# TASK ITEM:
Retype exactly the lines below, starting with the line that contains "M 181 166 L" and ending with the last line; leave out any pictures.

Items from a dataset
╔══

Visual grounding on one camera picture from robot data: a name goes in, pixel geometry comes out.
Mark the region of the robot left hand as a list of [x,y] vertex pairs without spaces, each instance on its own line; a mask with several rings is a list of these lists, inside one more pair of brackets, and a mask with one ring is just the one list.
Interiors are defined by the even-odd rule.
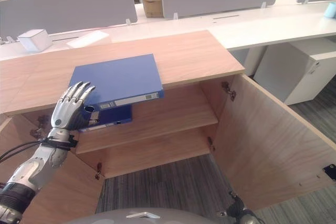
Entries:
[[88,116],[84,115],[84,103],[95,86],[90,82],[77,82],[62,94],[51,116],[51,126],[69,131],[79,130],[89,125]]

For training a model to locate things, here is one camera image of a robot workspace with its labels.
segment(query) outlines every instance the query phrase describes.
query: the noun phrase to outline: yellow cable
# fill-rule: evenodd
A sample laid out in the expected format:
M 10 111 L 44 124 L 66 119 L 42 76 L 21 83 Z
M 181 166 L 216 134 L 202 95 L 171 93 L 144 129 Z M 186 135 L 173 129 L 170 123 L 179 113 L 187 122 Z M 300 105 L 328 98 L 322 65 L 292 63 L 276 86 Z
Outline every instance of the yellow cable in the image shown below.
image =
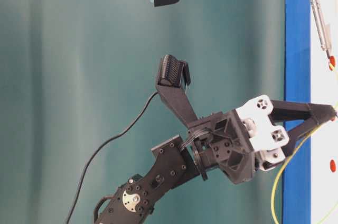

╚══

# TASK RESULT:
M 181 166 L 216 134 L 202 95 L 171 93 L 144 129 Z M 186 135 L 173 129 L 170 123 L 179 113 L 187 122 Z M 300 105 L 328 98 L 322 65 L 292 63 L 276 86 Z
Outline every instance of the yellow cable in the image shown below.
image =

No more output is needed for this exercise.